Commonwealth v. Thomas

9 Pa. Commw. 474 | Pa. Commw. Ct. | 1973

Opinion by

Judge Wilkinson,

Appellee’s operating privileges were suspended by the Secretary of Transportation pursuant to Section 618(b) (2) of The Vehicle Code, Act of April 29, 1959, P. L. 58, as amended, 75 P.S. §618(b) (2), for a violation of Section 1002(b) (8), 75 P.S. §1002(b) (8). The notice of the withdrawal of the operating privileges referred incorrectly to the fact that the suspension resulted from a conviction of the violation of the section rather than the violation itself. This inadvertence did not mislead the appellee, for in paragraph 4 of his ap*476peal from suspension, lie stated: “That the said official notification contains as the reasons for withdrawal, violation of Section 1002B8 (sic) and Section 618B2 (sic) of the Motor Vehicle Code.” Further, in paragraph 5, he states: “That your petitioner denies any violation of the said Motor Vehicle Code, and in particular Section 1002B8 and Section 618B2.”

A careful review of the record makes it quite clear that the court below tried the case as though the only issue was conviction. Had the court been supplied with a trial brief, rather than have to research the law to write an opinion after all the decisions had been made, in all probability this case would not have to be remanded for a proper de novo hearing on the issue of the violation that the law requires. The lower court’s able opinion on this point makes it unnecessary for us to discuss it further. See Sakala Motor Vehicle Operator License Case, 219 Pa.

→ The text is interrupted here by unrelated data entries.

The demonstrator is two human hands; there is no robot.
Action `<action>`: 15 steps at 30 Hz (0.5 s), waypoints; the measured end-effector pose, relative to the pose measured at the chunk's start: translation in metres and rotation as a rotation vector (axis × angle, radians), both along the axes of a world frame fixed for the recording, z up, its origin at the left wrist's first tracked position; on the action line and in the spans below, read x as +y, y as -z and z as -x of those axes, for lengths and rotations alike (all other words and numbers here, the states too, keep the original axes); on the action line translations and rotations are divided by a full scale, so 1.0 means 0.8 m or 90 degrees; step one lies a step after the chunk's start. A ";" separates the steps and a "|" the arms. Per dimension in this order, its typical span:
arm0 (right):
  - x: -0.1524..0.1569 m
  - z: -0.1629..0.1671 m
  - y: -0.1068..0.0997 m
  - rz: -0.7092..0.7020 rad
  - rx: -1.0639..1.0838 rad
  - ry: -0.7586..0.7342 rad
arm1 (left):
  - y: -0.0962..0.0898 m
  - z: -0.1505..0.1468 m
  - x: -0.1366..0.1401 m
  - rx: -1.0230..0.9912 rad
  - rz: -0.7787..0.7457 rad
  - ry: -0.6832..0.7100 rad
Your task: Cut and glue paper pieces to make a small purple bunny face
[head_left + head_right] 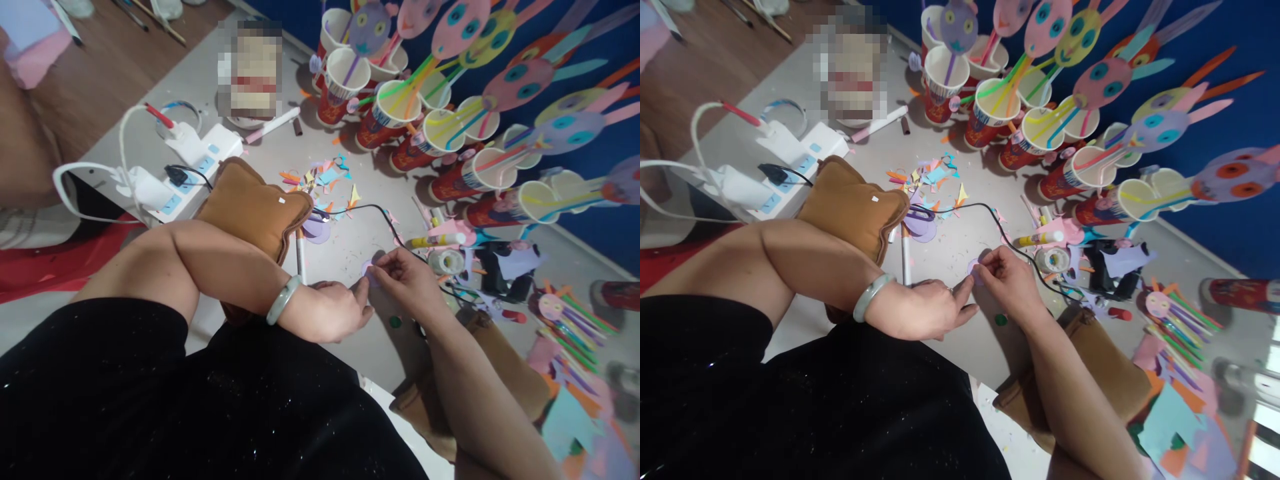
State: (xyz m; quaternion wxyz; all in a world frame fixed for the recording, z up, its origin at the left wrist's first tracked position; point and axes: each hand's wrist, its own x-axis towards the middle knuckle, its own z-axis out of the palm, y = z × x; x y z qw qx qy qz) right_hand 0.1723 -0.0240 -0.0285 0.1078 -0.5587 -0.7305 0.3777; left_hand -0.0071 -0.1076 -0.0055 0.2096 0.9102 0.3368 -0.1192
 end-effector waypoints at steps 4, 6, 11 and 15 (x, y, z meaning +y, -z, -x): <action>-0.007 -0.009 -0.004 -0.003 0.061 0.013 | 0.002 -0.001 -0.001 -0.015 0.002 -0.006; -0.013 -0.018 -0.010 -0.056 0.036 -0.033 | 0.001 -0.001 -0.001 -0.011 0.002 -0.008; -0.029 -0.040 -0.010 -0.306 -0.159 -0.253 | -0.011 0.004 0.003 0.017 0.009 0.012; -0.034 -0.046 0.002 -0.363 -0.311 -0.331 | -0.023 0.006 0.007 0.055 0.030 0.034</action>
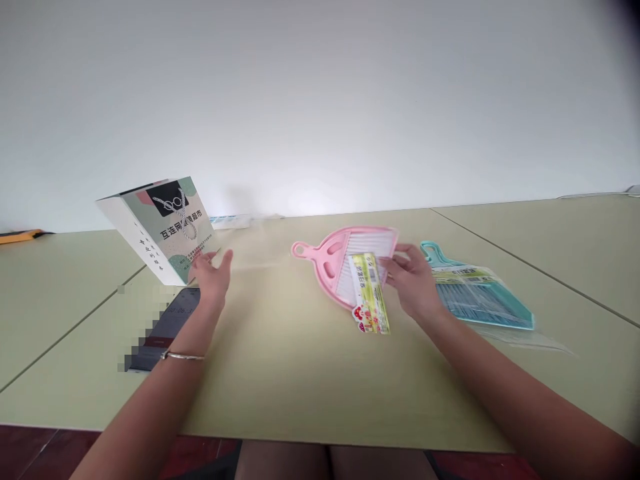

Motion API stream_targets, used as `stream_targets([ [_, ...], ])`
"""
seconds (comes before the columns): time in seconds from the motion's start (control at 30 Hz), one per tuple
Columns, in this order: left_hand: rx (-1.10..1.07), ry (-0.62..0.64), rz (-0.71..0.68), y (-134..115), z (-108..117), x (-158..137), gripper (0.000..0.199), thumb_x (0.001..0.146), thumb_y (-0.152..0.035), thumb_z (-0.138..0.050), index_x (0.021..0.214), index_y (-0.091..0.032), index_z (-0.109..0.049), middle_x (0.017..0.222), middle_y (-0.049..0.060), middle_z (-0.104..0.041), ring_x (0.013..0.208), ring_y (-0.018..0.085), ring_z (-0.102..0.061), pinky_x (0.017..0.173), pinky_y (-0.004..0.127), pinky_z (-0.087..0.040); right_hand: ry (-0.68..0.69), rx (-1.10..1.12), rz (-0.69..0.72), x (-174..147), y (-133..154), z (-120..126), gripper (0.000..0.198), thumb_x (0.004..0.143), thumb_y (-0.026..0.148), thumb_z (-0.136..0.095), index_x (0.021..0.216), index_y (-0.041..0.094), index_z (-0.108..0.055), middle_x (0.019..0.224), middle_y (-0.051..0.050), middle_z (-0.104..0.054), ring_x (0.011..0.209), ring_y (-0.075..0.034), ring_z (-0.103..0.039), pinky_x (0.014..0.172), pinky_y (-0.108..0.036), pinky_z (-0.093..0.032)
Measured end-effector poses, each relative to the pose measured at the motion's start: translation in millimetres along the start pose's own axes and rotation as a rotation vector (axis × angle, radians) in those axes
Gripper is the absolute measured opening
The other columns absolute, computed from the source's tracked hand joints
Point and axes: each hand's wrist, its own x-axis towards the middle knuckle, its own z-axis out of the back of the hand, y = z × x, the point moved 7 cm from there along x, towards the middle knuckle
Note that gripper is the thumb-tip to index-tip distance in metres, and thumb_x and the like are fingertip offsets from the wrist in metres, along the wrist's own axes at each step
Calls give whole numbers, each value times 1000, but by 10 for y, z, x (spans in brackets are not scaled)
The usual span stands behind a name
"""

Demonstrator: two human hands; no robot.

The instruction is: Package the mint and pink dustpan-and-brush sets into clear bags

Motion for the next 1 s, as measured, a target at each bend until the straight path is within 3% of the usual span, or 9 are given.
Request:
stream_targets([
  [0.13,110,56,-20,-107,-111,-221,85,64,-39,-71,131,-9,-28,148,25,-7,138,34,-11,110,51,-17,-218,-243,518,-136,490,120,23,72,32,-63,85,23,-46,79,-1,-61,64,-15,-57,56,-28,-43],
  [0.23,-34,205,-231,-399,-271,-465,73,73,-36,-64,134,-13,-31,148,19,-19,138,28,-17,112,45,-15,-363,-25,577,-148,628,239,28,70,29,-65,83,24,-41,79,1,-61,66,-13,-58,59,-26,-45],
  [0.43,-681,998,-26,-655,-637,-959,53,79,-38,-61,128,-30,-45,144,6,-37,127,27,-42,103,45,-36,37,447,-119,-28,146,-233,34,50,13,-75,70,22,-48,67,5,-65,59,-10,-62,55,-22,-52],
  [0.53,-885,1048,88,-689,-576,-1016,48,78,-37,-64,124,-32,-50,140,4,-43,125,26,-44,100,42,-41,240,392,-367,-239,-114,-521,29,53,16,-77,70,22,-54,69,3,-68,61,-12,-65,59,-24,-55],
  [0.63,-1007,924,86,-708,-459,-935,39,76,-36,-66,113,-29,-56,139,2,-46,125,24,-45,100,39,-42,310,328,-404,-362,-205,-613,28,57,20,-76,79,22,-57,74,1,-68,71,-15,-66,70,-28,-55],
  [0.7,-1053,878,66,-727,-409,-901,32,74,-35,-68,104,-27,-59,138,1,-47,124,24,-45,100,37,-43,238,214,-235,-344,-104,-538,32,63,25,-73,91,24,-57,86,-1,-67,83,-16,-65,79,-34,-54],
  [0.8,-1052,920,82,-750,-411,-938,32,69,-34,-73,98,-26,-60,130,1,-55,121,22,-50,96,35,-46,71,-123,342,-415,387,-418,29,74,32,-64,101,29,-55,105,-3,-59,101,-19,-56,90,-42,-46],
  [0.9,-1024,986,69,-798,-405,-1021,33,67,-33,-75,96,-25,-61,124,1,-60,116,20,-53,92,32,-47,323,-566,718,-694,696,-755,24,76,36,-64,98,29,-60,105,-5,-54,106,-23,-51,94,-45,-39],
  [1.0,-976,1035,-19,-865,-372,-1085,33,67,-35,-75,95,-24,-62,118,4,-63,115,23,-54,93,34,-46,590,-795,697,-840,662,-1073,24,72,40,-69,92,28,-62,100,-5,-53,105,-25,-50,90,-45,-41],
])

Superior Ct. 174, 280 A. 2d 596 (1971). In that case, Judge Jacobs sets forth clearly what is to be considered at the de novo hearing. Interestingly enough, the testimony in Sahala seems to have been very similar to that which was available in the instant case, but was not permitted to be introduced, i.e., “A state police trooper testified as to the facts surrounding the arrest and verified that appellee paid the fine and costs arising from that arrest.” 219 Pa. Superior Ct. 174, 177, 280 A. 2d 596, 598 (1971).

No good purpose would be served by discussing the problems of the evidence presented, since all the points ruled upon turned on the mistaken belief that the issue was conviction. Actually, the Assistant Attorney General attempted to call as his first witness the trooper who made the arrest, who presumably would have testified along the lines quoted from Sakala, supra, but was interrupted by the court which asked for the record of conviction. Subsequently, when there was doubt as to the sufficiency of the record of conviction, the troop*477er was called again, but tbe court secured tbe Assistant Attorney General’s agreement that the testimony of the officer would be restricted to the conviction. However, before excusing the officer, the court quite properly did develop that the officer would have testified to the apprehension, filing charges and appearing for the hearing.

Accordingly, we enter the following

Order

Now, July 24, 1973, the order of the court below, dated December 19, 1972, is reversed and the case is remanded for a de novo hearing.